If Nina thought the idea of a confined space around her was disturbing, she now had reason to reconsider. The leviathan structure in which they found themselves had a terrifying quality, somewhere between an underworld of mute intimidation and grotesque simplicity. The wide arches overhead emerged from smoothed gray walls that melted into the floor instead of meeting it in a perpendicular fashion.
“Listen,” Purdue said excitedly and raised an index finger while his eyes combed the roof.
“Nothing,” Nina observed.
“No. Maybe nothing in the sense of specific noise, but listen . . . there is an incessant hum that runs through the place,” Purdue remarked.
Sam nodded. He heard it too. It was as if the tunnel was alive with some sort of almost imperceptible vibration. On both sides the great hall dissipated into the blackness they did not illuminate yet.
“It gives me the creeps,” Nina said, holding her own arms firmly over her chest.
“That makes two of us, no doubt,” Purdue smiled, “yet one cannot help but admire it.”
“Aye,” Sam agreed as he pulled out his camera. There was no discernible feature to capture on the photograph, but the sheer size and smoothness of the tube was a marvel in itself.
“How did they build this place?” Nina wondered out loud.
Obviously it had to have been built during Himmler’s occupation of Wewelsburg, but there had never been any mention of it, and certainly no blueprint of the castle ever recorded the existence of such structures. The size alone proved to have had considerable engineering prowess on the part of the builders while the world above apparently never noticed the excavations beneath.

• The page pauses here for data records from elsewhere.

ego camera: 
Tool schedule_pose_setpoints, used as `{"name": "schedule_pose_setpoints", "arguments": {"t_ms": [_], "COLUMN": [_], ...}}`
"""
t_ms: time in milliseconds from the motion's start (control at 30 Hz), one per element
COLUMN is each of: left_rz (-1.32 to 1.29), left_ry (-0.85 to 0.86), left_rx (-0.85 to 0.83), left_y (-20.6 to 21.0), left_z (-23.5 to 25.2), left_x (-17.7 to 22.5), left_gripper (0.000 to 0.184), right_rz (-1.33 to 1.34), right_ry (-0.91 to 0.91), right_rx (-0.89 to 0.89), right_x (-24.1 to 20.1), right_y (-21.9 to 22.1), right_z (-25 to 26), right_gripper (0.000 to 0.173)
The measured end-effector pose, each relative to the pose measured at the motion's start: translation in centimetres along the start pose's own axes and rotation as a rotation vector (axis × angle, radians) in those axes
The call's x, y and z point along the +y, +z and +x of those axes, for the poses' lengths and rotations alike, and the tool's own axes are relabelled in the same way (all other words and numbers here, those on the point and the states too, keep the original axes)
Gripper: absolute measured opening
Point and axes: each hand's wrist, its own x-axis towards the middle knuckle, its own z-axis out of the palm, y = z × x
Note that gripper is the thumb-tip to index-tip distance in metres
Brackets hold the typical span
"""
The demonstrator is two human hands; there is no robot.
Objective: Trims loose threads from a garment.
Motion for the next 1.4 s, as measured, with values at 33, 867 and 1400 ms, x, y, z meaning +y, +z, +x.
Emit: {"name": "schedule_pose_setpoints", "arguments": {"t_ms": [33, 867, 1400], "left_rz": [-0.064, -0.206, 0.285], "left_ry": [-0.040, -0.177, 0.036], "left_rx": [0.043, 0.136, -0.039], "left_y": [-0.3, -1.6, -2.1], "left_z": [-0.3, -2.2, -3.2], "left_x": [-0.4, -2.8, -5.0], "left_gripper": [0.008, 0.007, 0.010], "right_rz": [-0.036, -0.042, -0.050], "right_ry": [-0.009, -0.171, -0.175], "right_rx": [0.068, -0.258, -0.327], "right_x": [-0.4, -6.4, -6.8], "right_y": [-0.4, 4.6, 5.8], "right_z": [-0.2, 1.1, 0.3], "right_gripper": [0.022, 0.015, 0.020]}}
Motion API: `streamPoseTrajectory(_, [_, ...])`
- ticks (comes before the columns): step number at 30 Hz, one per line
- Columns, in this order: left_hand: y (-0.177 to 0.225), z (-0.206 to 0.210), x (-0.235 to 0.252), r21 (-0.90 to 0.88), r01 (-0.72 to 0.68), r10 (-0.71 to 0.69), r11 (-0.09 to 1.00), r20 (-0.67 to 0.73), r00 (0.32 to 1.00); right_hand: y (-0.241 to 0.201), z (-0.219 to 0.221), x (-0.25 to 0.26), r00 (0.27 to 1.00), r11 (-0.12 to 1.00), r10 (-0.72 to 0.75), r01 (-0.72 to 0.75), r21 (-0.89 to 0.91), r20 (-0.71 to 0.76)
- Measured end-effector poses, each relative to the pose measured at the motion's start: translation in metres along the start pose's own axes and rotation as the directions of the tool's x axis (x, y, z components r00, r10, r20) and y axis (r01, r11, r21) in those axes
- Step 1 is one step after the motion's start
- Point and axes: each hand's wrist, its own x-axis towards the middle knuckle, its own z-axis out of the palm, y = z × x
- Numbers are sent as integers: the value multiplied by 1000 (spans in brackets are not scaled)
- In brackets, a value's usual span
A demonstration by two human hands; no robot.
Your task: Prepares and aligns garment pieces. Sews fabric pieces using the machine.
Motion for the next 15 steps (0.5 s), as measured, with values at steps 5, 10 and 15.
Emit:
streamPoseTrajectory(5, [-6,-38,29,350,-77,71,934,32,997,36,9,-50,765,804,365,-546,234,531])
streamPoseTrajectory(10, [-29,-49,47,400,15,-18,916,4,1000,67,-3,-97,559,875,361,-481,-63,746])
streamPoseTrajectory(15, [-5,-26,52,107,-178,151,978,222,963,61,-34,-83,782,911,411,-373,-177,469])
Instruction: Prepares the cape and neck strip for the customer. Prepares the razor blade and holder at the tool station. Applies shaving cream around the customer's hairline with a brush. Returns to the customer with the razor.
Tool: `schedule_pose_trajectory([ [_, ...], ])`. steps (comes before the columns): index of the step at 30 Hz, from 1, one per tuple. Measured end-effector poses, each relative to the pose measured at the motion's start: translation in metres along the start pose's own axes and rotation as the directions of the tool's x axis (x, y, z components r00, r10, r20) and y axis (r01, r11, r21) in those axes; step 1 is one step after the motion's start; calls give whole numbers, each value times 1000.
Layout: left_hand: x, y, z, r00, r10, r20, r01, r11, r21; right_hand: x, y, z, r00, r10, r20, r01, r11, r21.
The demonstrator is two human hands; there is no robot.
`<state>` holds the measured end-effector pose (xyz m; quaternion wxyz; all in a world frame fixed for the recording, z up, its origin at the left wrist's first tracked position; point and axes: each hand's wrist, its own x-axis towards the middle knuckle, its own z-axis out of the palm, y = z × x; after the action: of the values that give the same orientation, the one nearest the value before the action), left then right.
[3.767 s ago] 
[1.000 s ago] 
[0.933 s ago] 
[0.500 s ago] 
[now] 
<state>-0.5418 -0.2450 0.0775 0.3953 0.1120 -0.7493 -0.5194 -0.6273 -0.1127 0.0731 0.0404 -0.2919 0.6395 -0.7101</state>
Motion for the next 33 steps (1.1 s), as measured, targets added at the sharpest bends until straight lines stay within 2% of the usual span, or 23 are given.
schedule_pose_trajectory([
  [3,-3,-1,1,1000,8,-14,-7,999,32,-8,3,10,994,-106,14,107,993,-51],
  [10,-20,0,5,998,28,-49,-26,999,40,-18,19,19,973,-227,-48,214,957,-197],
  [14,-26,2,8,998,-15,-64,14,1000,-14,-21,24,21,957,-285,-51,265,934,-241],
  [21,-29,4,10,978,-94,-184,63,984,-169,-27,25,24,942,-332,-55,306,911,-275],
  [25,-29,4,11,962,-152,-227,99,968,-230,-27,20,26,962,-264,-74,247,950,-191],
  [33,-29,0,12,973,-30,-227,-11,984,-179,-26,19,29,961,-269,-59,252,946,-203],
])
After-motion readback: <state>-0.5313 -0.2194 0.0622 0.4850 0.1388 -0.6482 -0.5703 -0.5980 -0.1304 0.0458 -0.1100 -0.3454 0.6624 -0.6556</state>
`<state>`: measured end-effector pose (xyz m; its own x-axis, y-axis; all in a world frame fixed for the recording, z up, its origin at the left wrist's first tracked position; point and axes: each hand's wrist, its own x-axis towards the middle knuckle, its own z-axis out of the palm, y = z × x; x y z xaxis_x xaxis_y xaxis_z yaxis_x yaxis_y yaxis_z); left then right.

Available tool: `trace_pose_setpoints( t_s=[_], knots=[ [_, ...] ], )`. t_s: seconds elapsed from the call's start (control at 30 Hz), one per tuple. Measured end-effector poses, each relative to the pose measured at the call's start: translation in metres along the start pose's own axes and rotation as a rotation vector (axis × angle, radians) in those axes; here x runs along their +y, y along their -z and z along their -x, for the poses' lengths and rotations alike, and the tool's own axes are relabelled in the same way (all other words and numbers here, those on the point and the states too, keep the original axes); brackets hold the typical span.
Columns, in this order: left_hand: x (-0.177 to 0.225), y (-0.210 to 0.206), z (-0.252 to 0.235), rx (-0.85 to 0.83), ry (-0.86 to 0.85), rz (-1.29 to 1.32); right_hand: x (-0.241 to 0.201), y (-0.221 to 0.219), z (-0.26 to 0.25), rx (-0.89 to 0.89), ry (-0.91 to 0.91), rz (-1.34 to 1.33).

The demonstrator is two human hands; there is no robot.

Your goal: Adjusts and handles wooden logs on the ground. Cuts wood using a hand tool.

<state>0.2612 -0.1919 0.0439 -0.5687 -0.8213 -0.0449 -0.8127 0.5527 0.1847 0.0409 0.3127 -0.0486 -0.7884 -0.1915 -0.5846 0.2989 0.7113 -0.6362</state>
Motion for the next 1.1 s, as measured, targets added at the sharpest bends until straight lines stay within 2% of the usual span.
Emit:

“I wager that they used prisoners from concentration camps to construct this place,” Sam remarked as he took another picture, including Nina in the frame to fully capture the size of the tunnel in relation to her. “In fact, it is almost as if I can still feel them here.”
Chapter 30
Purdue thought it well for them to follow the lines on his tablet, which now pointed eastward, using the tunnel they were in. On the small screen, the castle was marked with a red dot and from there, like a giant spider, the vast tunnel system spread out in mostly three cardinal directions.
“I find it remarkable that after all this time these channels are mostly void of debris or erosion,” Sam remarked as he followed Purdue into the darkness.
“I agree. It makes me ver
y uncomfortable to think that this place has been left vacant and yet it has no remnants of what happened here during the war,” Nina agreed, her big brown eyes taking note of every detail of the walls and their round merger with the floor.
“What is that sound?” Sam asked again, annoyed by its constant hum so subdued that it almost became part of the silence in the dark tunnel.
“It reminds me of a turbine of sorts,” Purdue mentioned as he frowned at the strange object that appeared a few yards ahead on his schematic. He stopped.
“What is it?” Nina asked with an inch of panic in her voice.
Purdue continued on at a slower pace, wary of the square object he could not place from its diagrammatic shape.
“Stay here,” he whispered.
“No fucking way,” Nina said and hooked her arm into Sam’s again. “You won’t leave me in the dark.”
Sam smiled. It was good to feel so useful to Nina again and he enjoyed her constant touch.
“Turbines?” Sam repeated with a contemplative nod. It made sense, if this network of tunnels were indeed used by the Nazis. It would have been a more clandestine way to generate electricity while the above world was oblivious to its existence.
From the shadows ahead of them Sam and Nina heard Purdue’s excited report, “Ah! Looks like a generator!”
“Thank God,” Nina sighed, “I don’t know how long I’d be able to walk in this pitch darkness.”
“Since when are you afraid of the dark?” Sam asked her.
“I’m not. But being in an undiscovered, creepy underground hangar with no light to see what is around us, is a bit unnerving, don’t you think?” she explained.